┌─ Dataset records

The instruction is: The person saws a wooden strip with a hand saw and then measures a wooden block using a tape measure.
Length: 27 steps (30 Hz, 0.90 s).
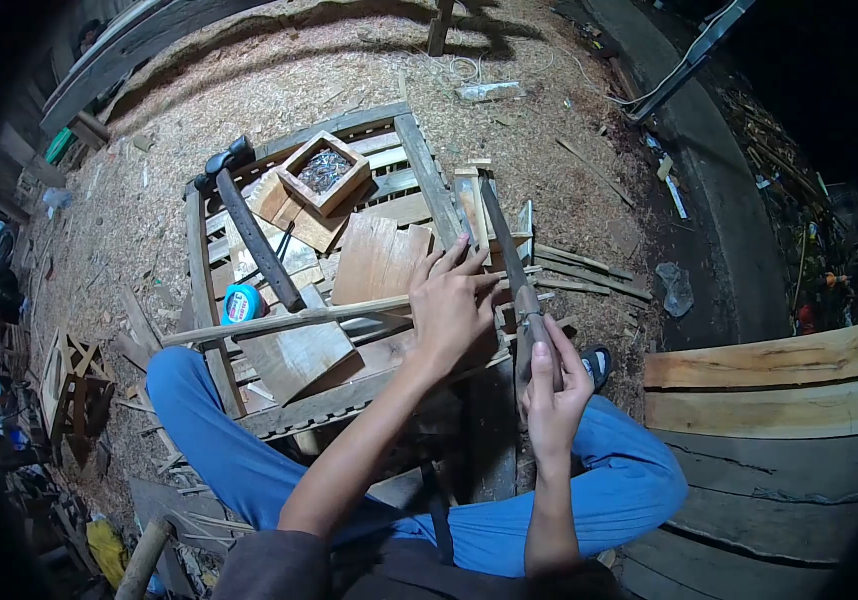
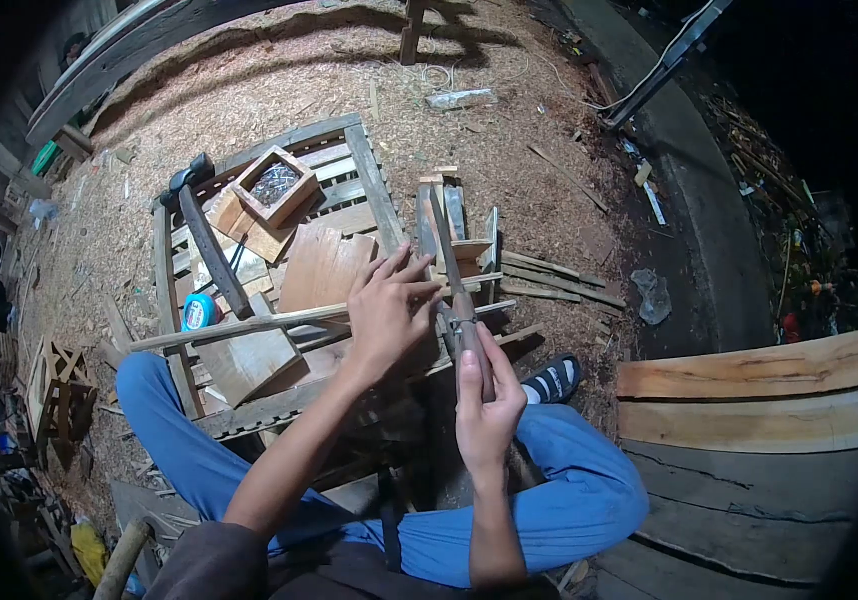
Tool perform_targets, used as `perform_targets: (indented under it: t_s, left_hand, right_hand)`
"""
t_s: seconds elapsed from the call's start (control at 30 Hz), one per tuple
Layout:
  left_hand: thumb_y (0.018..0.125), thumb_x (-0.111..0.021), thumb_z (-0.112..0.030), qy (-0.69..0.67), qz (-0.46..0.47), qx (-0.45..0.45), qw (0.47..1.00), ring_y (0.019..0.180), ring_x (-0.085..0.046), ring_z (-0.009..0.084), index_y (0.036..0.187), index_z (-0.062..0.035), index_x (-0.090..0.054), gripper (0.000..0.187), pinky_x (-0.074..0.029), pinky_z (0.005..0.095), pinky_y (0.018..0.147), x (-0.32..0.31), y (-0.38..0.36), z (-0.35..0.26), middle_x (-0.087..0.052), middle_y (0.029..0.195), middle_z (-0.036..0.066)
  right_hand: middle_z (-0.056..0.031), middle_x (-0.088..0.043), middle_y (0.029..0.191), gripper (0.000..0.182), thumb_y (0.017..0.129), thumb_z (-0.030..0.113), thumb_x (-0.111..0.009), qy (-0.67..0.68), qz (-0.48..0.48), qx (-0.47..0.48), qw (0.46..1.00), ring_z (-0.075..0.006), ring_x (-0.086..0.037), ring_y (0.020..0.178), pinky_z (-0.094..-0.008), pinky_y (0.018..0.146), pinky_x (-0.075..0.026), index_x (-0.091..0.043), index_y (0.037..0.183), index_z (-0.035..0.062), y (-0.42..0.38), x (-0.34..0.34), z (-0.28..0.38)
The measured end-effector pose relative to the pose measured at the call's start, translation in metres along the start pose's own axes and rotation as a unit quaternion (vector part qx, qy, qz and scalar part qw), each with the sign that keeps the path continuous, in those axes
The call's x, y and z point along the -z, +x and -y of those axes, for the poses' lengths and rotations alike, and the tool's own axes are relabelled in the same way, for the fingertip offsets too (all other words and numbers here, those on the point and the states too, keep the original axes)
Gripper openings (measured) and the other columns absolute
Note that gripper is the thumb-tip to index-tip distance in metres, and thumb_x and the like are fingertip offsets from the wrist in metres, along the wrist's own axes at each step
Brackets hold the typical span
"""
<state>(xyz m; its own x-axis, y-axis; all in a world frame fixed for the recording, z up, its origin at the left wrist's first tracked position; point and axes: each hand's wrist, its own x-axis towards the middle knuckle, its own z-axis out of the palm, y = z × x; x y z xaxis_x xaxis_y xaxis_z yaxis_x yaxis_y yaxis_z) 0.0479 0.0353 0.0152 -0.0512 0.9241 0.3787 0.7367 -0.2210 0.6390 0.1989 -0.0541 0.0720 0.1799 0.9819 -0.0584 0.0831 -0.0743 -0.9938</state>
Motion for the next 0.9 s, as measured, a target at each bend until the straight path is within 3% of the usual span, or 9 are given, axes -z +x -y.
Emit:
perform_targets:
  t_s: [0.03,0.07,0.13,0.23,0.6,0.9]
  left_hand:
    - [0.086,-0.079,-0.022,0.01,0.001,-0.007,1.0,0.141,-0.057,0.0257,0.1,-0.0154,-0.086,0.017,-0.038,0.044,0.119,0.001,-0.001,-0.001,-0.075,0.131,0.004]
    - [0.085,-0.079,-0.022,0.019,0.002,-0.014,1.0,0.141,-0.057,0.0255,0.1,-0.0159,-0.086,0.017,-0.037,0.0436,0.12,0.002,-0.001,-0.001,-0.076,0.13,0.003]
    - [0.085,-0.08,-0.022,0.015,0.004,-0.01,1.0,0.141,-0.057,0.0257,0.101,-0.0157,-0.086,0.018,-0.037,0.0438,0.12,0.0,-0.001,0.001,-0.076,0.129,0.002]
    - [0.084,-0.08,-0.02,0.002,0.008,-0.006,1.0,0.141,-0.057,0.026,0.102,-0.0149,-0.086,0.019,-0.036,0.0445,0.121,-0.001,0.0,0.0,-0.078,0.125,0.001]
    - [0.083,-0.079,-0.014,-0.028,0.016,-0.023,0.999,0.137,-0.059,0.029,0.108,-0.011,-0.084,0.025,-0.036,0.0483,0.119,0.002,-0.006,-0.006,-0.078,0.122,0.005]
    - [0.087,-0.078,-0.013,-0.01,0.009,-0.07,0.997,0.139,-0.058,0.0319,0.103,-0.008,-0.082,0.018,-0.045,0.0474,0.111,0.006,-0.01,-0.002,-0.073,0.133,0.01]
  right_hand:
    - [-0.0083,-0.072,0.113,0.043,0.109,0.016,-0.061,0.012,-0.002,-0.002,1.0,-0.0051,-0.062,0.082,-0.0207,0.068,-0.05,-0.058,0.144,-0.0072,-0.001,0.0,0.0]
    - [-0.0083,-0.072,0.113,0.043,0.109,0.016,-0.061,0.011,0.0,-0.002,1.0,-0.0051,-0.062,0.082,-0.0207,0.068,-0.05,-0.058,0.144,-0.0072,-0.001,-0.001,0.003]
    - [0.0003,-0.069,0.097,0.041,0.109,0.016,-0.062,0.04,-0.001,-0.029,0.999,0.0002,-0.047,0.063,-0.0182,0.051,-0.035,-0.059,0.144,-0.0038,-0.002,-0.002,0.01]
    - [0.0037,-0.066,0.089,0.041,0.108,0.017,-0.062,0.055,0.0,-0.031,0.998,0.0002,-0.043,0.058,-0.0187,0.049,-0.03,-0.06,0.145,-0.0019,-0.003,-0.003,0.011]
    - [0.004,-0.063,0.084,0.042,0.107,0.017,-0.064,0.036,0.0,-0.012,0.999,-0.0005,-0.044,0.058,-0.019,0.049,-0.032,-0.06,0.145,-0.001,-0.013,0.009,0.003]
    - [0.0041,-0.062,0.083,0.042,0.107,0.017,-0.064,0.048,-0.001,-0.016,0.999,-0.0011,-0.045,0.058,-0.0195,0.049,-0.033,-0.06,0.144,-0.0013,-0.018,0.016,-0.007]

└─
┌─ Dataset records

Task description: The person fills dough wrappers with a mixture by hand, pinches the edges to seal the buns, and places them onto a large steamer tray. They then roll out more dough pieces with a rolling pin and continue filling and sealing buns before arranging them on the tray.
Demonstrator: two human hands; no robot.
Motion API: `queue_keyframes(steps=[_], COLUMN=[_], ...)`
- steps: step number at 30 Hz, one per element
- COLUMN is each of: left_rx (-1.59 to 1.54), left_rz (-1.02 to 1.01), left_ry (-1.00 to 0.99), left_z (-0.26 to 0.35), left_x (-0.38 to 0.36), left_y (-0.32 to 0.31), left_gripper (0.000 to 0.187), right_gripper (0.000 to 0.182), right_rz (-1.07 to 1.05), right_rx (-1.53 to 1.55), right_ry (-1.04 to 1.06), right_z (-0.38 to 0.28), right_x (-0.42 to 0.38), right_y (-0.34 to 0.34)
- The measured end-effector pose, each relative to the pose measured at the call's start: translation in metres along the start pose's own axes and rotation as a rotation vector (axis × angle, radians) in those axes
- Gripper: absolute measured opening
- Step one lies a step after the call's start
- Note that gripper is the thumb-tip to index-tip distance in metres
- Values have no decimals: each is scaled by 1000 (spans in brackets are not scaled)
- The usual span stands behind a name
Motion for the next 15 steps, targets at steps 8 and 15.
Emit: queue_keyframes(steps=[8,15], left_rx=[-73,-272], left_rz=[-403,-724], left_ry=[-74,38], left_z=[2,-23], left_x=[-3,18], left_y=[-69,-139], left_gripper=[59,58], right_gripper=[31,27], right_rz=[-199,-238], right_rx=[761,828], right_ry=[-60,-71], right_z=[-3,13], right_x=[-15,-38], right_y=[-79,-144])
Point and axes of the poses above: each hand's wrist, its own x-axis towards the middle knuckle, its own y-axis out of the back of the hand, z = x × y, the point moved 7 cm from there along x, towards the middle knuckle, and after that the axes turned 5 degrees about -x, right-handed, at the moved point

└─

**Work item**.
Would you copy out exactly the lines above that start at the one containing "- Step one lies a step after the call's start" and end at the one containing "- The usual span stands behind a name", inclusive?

**Written answer**.
- Step one lies a step after the call's start
- Note that gripper is the thumb-tip to index-tip distance in metres
- Values have no decimals: each is scaled by 1000 (spans in brackets are not scaled)
- The usual span stands behind a name

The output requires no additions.